You read about how cichlids for instance Malawi shouldn't be kept in a planted tank to be true to the biotope but this looks very good IMHO.
It looks really nice and interesting to watch !

I'm planning a malawi and this is really a great example of what can be done to make rocks in an aquarium more interesting


----------



## DataGuru (Mar 11, 2005)

Got some new pics last nite. Haven't tested the water, but it must be happy. There are three generations of lab fry in the tank now! The smallest ones are down in the java fern. There are also a couple of azureus fry as well.


----------



## Minipol (Jul 4, 2006)

the tank looks super ! very nice :supz:


----------



## dwalstad (Apr 14, 2006)

Betty,

Love your cichlid tank! African cichlids are great fish... much more interesting than Tetras. This tank is a beautiful showcase for them. 

Diana


----------



## DataGuru (Mar 11, 2005)

Here's a video I took today.


----------



## Jane in Upton (Aug 10, 2005)

Wow, Betty - it looks great!

I've never been a huge cichlid fan, probably because they'd exclude the keeping of plants. But boy, do you defy that notion, LOL! What do the HUGE roots hanging down belong to? I have kept Bolivian rams, and they were OK with most plants, but your guys look stunning in their setup!

Great photos!
-Jane


----------



## Satirica (Feb 13, 2005)

Jane, shell dwelling cichlids can give you the best of both worlds. They don't mess with plants at all and have all the personality of their more troublesome relatives. If you live in an area with softer, more acidic water then apistos are also great in planted tanks, as are kribs.

I love cichlids!


----------



## DataGuru (Mar 11, 2005)

That's water lettuce. It grows like crazy in that tank.

The tank nearly went south recently. There were like a hundred fry and juvenile labs in the tank. The intake strainer for the pump to the plant filter got mostly stopped up. there's definitely not enough plant mass/soil in the actual tank to handle the fish load. We ended up pulling out most of the little ones and holey rock and vacuumed up a bunch of mulm. Some of the plants potted in baskets were doing good (the vals) and some were doing ok (the sag subulata), but the sunset hygro was history... so I potted up some more vals and put everything back together. It's looking happy again.

If anyone wants any yellow lab juveniles let me know. I'll turn loose of them cheap.


----------



## onemyndseye (May 12, 2006)

Glad to hear this setup is working out well for you ...

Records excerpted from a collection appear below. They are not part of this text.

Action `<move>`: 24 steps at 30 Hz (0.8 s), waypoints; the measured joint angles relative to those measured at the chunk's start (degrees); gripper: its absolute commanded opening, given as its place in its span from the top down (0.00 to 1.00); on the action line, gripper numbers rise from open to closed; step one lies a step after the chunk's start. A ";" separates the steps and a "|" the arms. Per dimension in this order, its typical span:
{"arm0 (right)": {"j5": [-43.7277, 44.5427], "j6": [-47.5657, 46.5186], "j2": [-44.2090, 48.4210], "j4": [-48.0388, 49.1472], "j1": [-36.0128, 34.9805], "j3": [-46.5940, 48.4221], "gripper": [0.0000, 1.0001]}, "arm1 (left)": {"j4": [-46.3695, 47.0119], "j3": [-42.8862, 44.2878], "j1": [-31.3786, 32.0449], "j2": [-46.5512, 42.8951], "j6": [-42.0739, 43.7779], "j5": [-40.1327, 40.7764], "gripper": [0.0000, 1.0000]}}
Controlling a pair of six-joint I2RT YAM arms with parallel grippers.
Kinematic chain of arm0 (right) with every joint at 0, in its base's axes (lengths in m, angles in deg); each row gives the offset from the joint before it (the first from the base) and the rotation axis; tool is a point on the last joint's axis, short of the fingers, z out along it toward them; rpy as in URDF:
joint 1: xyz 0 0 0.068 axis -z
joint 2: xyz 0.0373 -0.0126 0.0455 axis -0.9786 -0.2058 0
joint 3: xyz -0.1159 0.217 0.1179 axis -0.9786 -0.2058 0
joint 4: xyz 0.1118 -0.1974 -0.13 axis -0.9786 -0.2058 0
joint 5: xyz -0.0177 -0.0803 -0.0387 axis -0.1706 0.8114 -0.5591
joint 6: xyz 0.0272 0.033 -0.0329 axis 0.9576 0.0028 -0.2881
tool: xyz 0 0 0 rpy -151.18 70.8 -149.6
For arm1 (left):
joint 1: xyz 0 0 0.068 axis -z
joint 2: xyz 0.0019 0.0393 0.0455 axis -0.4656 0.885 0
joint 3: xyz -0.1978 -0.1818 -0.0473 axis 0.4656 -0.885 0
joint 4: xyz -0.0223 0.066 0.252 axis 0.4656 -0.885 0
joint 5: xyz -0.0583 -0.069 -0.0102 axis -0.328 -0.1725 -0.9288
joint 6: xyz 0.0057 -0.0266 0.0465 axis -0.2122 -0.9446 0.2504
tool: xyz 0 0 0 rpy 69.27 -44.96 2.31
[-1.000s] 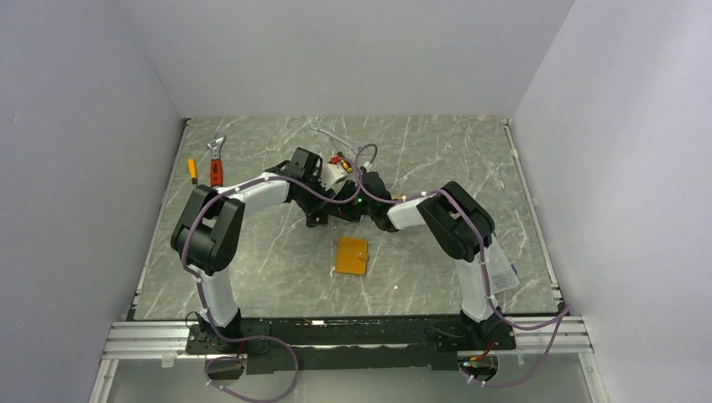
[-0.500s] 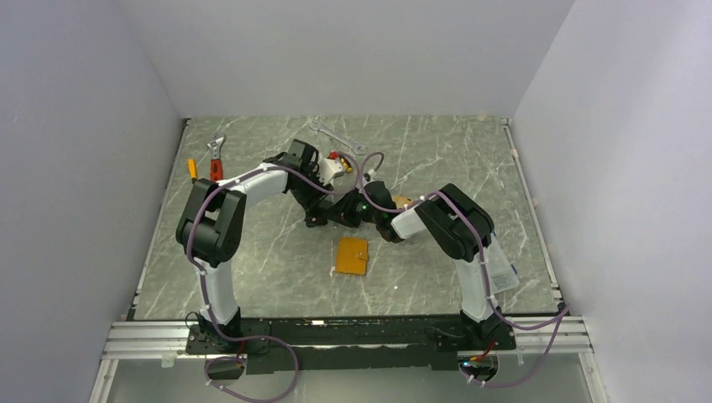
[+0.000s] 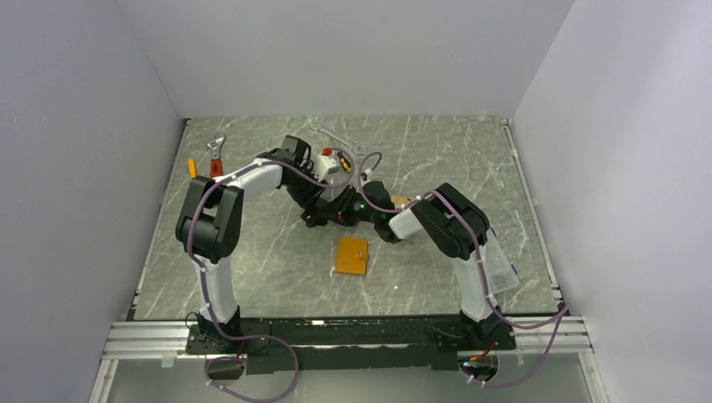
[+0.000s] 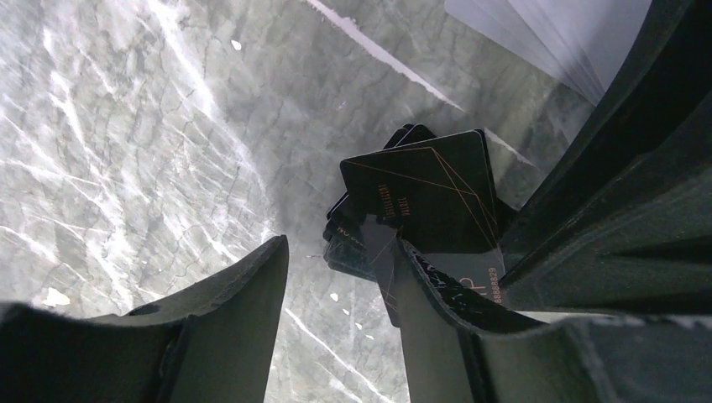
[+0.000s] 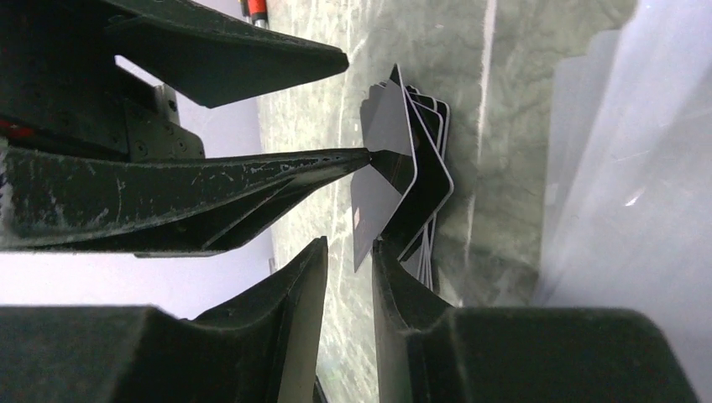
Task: Put the credit cards into the card holder
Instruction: Pick up the credit card from the center of the board.
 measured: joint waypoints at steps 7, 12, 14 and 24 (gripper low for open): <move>0.42 0.39 -1.09 -0.26 -0.22 2.10 0.71 | -2.84 1.07 -2.14 0.83 -0.46 -3.74 0.45; 1.49 0.70 -1.46 -0.52 -0.24 2.16 0.72 | -4.42 0.96 -2.14 0.83 -0.50 -6.08 0.45; 1.53 1.05 -2.05 -0.50 -0.26 2.43 0.74 | -5.09 0.90 -2.14 0.83 -0.48 -6.93 0.46; 1.42 2.34 -3.26 -0.02 -0.57 3.98 0.92 | -7.48 0.79 -3.87 0.83 -0.48 -11.85 0.46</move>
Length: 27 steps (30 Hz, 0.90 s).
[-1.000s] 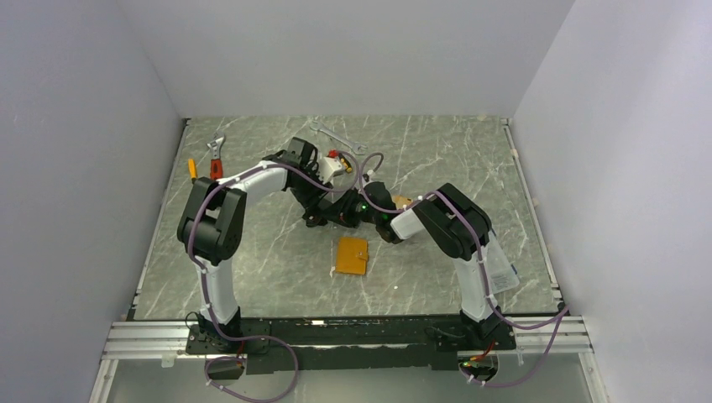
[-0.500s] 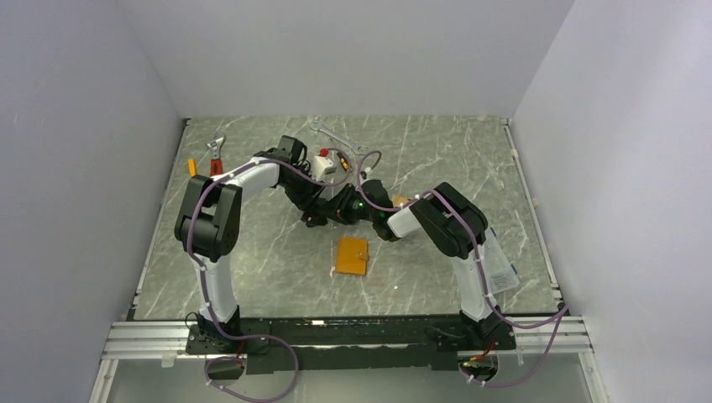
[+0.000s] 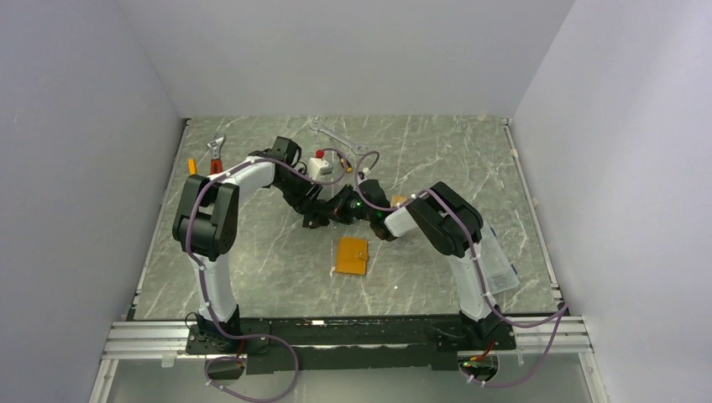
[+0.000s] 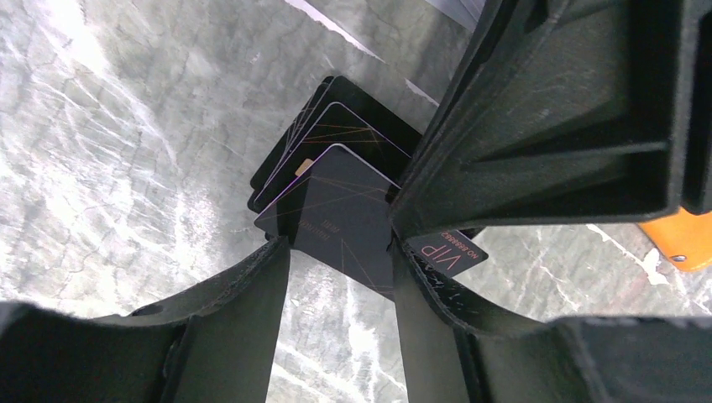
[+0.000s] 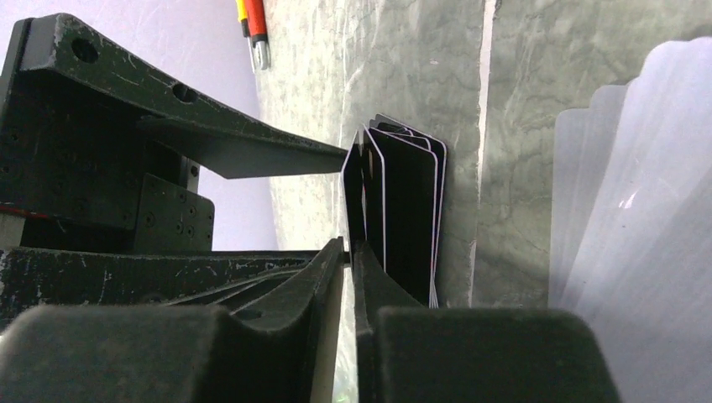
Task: Put the credit cards into the card holder
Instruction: Pick up the credit card from the center of the board.
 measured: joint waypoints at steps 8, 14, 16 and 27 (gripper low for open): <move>0.04 0.04 -0.31 -0.79 -0.24 1.11 1.00 | -1.38 0.00 -2.71 0.00 -1.86 -6.84 0.46; 0.09 -0.74 -0.28 -1.66 -0.28 1.46 1.00 | -1.03 -1.73 -3.96 -1.42 -4.17 -9.84 0.37; 0.11 -1.42 -0.02 -2.51 -0.28 1.44 1.00 | -1.01 -3.78 -4.44 -4.02 -4.81 -10.16 0.32; -0.96 -6.01 11.54 -4.79 0.61 -3.06 1.00 | 1.70 -11.37 -9.75 -27.67 -15.28 -12.83 0.29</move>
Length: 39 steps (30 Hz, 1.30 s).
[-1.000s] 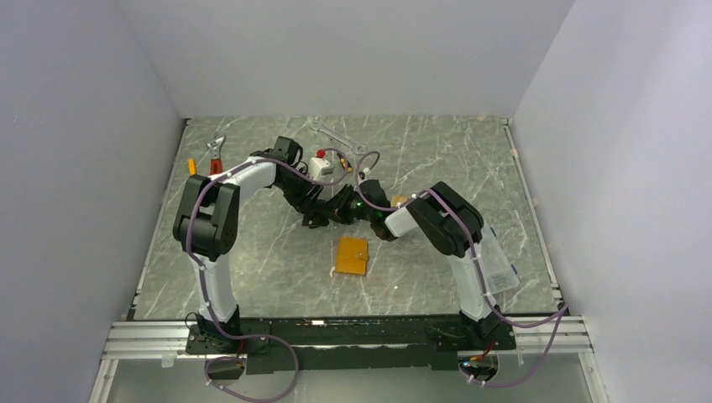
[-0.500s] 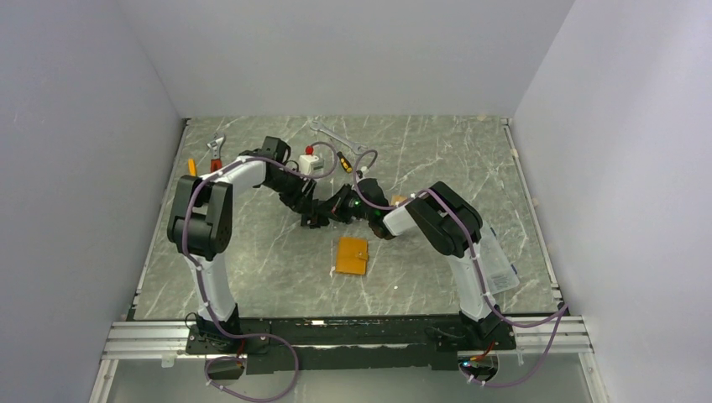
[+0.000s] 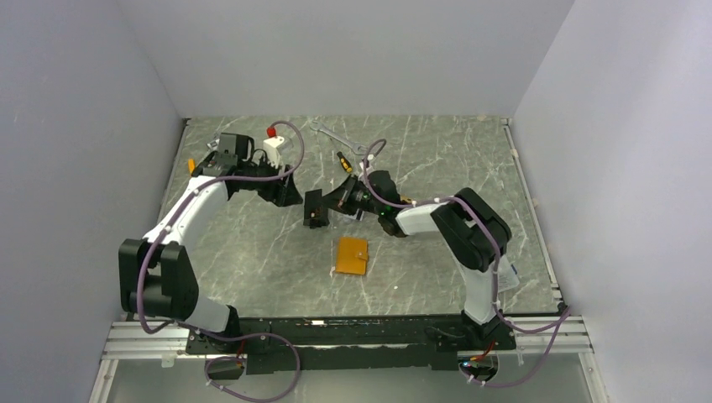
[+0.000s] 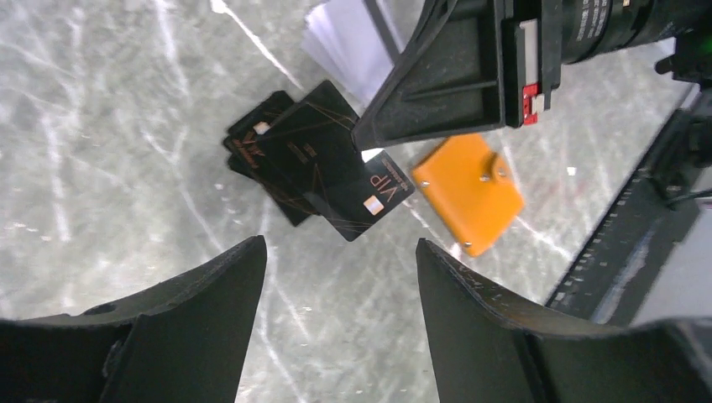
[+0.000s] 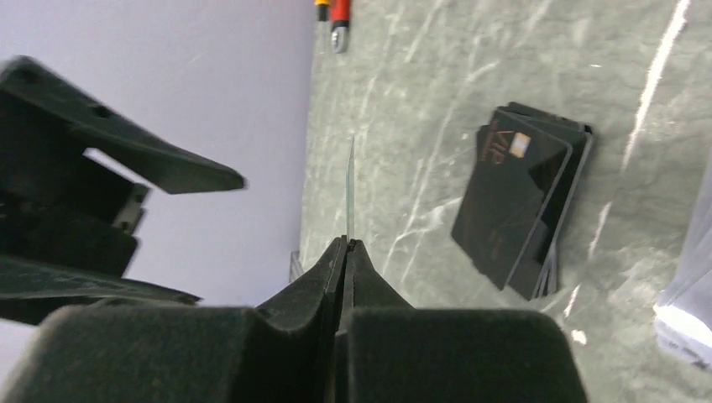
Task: Put the credit cards into the card holder
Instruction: Pick up the credit card from the center of the board.
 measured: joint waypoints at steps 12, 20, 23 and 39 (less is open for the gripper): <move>-6.67 -0.46 14.58 3.56 0.79 -6.08 1.00 | 9.25 -10.32 0.09 -6.71 -15.13 -12.37 0.29; -8.20 -0.48 16.68 4.28 0.17 -6.08 1.00 | 16.59 -12.41 0.00 -8.31 -21.86 -21.88 0.51; -8.22 -0.50 16.68 4.57 0.02 -6.08 1.00 | 18.67 -13.03 -0.83 -8.24 -23.96 -23.98 0.60; -9.77 -0.72 16.68 8.98 -0.44 -6.08 0.89 | 25.31 -14.14 -3.78 -6.54 -31.34 -30.23 0.87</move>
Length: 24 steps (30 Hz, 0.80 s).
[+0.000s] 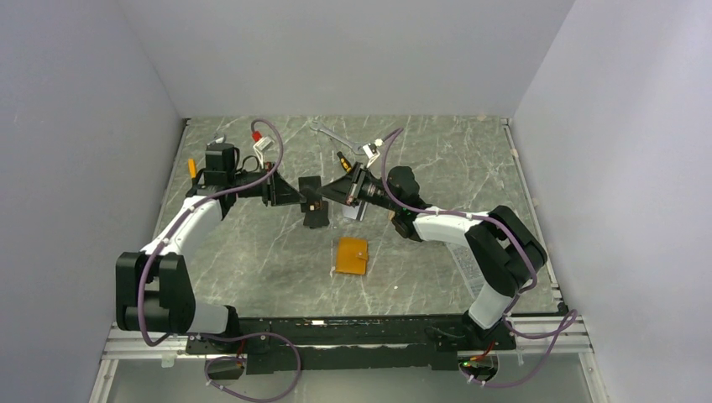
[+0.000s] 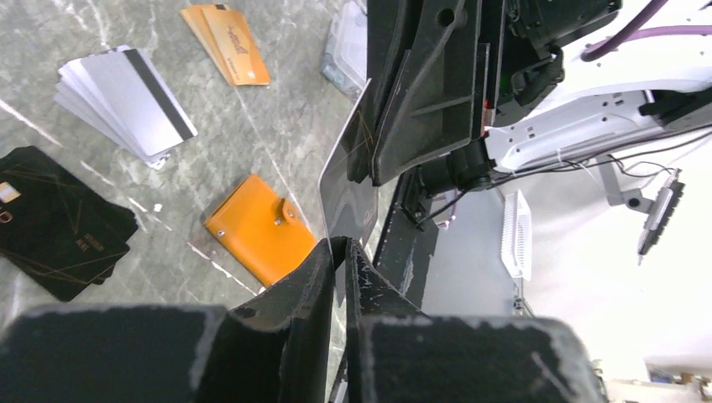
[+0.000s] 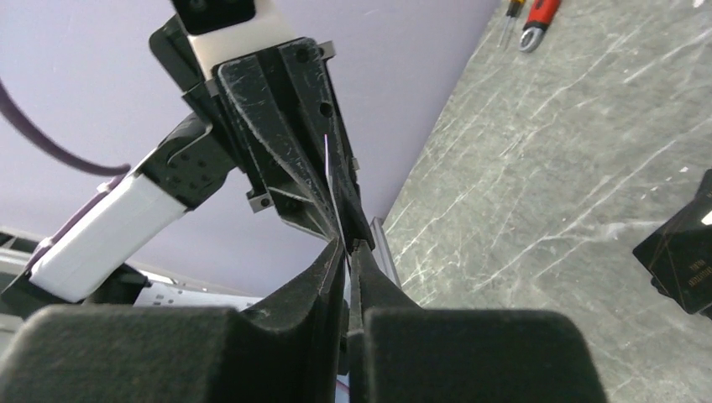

It gives me hope for a planted native sunfish tank ....hehe 

(Yeah... I need another tank like I need a new hole in my head)
-Justin
One Mynds Eye


----------



## bpimm (Jun 12, 2006)

onemyndseye said:


> (Yeah... I need another tank like I need a new hole in my head)
> -Justin
> One Mynds Eye


So when has that ever stopped one of us? 8 tanks and counting 

Brian


----------



## DataGuru (Mar 11, 2005)

LOL

A native tank would be awsome. Our aquairum club goes on a collecting trip each year.

I keep thinking I need to cut back, but I have 12 tanks set up now at home for a total of 710 gallons. If they were all NPTs I'd be in heaven, but I haven't been able to keep my fancy goldies in a NPT and I'm not parting with them even tho they're loads more work.


----------



## onemyndseye (May 12, 2006)

I limit myself to 6  .... now everytime I get a "New" tank one of the old ones just get upgraded  LOL..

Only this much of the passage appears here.